Ebenezer Howard’s book, originally published in London in 1898 as To-morrow: A Peaceful Path to Real Reform and then in 1902 as Garden Cities of To-morrow, proposed a peaceful but inherently radical experiment in city, town, and regional planning aimed at creating more healthy, self-sufficient, and just places to live and work that balanced the open space of the countryside with the cultural vibrancy of the city. This book, which would prove to be foundational to much new economic thinking, can be found in the Schumacher library’s general collection.

Although he is often blamed by urban planners as the progenitor of 20th Century suburbs, Ebenezer Howard’s Garden City concept was actually premised on a revolutionary reimagining of land ownership. Horrified by the poverty and ill-health of 19th Century industrial England and inspired by the ideas of Henry George, Howard envisioned a municipality where all the land would be owned by the residents through a trust--a structure very much like what eventually became known as the community land trust--allowing the residents to produce to meet their own needs, free from the high rents caused by speculative land ownership.

According to Howard's vision, the Garden City would be situated in the center of a green belt. Residential, commercial, and cultural activities would be in the center, with manufacturing and transportation hubs around the outer edge. The city itself would only take up 1,000 of the total 6,000-acre estate. The surrounding green land would be reserved for agriculture, leisure, and recovery.

To avoid the destruction of this productive agricultural zone, Howard argues that the green belt must be inviolable, and that communities must not grow by expansion, but rather by replication. In other words, once a Garden City reaches the limit of its resources, a whole new Garden City must be built, complete with the envelope of agricultural land, manufacturing ring, and cultural, residential, and commercial center.

Readers have often become preoccupied with the physical design of Howard’s Garden Cities, but the more fruitful lessons can be found in the economic design he describes. Enabled by community ownership of land, he anticipates a strong local economy defined by a close collaboration between producers and consumers.
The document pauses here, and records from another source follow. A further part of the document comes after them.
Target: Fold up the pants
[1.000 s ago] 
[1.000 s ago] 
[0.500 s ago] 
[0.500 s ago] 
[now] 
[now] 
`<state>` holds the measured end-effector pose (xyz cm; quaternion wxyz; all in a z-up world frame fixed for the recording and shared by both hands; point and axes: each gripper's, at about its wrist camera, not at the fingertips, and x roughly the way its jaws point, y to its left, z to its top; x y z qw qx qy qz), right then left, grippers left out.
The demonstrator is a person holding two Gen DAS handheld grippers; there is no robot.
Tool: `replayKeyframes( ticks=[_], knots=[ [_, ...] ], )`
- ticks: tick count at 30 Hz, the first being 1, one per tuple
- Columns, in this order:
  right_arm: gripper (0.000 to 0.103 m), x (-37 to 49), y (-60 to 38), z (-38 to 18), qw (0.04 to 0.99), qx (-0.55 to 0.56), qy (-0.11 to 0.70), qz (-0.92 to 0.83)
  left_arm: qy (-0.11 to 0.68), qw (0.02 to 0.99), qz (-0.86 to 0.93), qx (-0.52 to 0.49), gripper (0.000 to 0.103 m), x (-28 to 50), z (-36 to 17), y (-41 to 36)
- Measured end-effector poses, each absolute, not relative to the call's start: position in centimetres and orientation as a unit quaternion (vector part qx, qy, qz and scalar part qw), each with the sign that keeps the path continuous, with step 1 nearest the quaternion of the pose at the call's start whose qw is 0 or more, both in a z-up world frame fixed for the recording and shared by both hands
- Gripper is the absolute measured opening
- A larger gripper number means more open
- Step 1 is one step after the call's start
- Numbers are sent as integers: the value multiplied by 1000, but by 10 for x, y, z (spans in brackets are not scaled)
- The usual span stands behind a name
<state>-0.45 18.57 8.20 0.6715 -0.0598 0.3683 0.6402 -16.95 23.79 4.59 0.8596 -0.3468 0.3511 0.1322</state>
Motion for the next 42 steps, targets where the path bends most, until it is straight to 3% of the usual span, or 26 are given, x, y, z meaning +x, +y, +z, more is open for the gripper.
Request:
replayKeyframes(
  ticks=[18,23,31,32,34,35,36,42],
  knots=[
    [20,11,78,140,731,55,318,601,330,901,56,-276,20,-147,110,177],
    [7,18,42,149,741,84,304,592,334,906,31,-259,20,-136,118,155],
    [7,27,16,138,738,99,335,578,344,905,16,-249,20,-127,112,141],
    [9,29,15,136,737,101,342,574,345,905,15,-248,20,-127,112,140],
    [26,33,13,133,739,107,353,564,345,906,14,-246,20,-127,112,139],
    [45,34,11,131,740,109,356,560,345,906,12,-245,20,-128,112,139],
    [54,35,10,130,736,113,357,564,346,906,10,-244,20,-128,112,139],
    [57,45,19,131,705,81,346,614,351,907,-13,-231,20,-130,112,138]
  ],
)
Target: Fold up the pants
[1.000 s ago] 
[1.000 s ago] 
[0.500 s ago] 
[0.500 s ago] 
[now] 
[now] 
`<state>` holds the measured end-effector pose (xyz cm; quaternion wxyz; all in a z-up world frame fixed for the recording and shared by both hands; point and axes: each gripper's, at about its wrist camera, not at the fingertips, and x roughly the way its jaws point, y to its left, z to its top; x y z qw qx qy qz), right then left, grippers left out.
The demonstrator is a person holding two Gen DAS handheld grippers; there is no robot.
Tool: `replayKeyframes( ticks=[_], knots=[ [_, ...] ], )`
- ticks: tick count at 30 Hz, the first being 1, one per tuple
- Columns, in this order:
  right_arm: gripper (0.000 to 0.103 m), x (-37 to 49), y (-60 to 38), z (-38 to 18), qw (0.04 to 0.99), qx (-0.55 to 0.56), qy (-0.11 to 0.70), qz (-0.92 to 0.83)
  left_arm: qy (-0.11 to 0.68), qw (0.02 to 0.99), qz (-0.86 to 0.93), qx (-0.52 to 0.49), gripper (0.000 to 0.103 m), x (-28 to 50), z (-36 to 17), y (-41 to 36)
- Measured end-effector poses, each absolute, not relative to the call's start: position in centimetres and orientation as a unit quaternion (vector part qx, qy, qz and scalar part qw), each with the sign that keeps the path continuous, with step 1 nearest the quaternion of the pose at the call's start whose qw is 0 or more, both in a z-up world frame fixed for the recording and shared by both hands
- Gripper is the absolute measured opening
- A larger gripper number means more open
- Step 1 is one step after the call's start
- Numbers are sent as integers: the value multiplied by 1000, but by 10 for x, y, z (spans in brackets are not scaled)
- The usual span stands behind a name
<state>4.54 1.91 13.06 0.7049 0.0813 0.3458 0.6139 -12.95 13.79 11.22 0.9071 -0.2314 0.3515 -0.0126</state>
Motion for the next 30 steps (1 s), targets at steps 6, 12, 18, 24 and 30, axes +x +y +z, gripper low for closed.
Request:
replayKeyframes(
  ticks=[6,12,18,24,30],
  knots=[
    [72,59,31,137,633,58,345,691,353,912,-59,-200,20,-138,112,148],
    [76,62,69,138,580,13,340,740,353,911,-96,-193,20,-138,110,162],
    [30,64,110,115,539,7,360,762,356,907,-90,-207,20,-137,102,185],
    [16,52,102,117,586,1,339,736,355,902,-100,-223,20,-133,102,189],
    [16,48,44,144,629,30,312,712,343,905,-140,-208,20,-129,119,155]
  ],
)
Farmers will be able to grow delicate fruits and vegetables thanks to the proximate and predictable market right next door. Shopkeepers will be incentivized through the terms of their leases to charge reasonable prices, be honest about the quality of goods offered, and treat their employees well. The elected municipal government would deploy the revenue generated by (universal) land rents for public works such as infrastructure, education, health, and recreation.

The ideas set forth in Garden Cities of To-morrow reverberate through the economic movement that E. F. Schumacher helped to start when he wrote Small is Beautiful: Economics as if People Mattered, in 1973. Beneath all of Howard’s facts and figures there is an underlying argument that scale matters, governance and ownership matter, and production should be as local as possible. Garden Cities couldn’t be healthy, beautiful, responsive and efficient if they grew too big, if the land was not owned as a whole by the residents, if the people did not govern themselves, and if they could not be productively employed, with producers and consumers cooperating to make the goods and provide the services needed.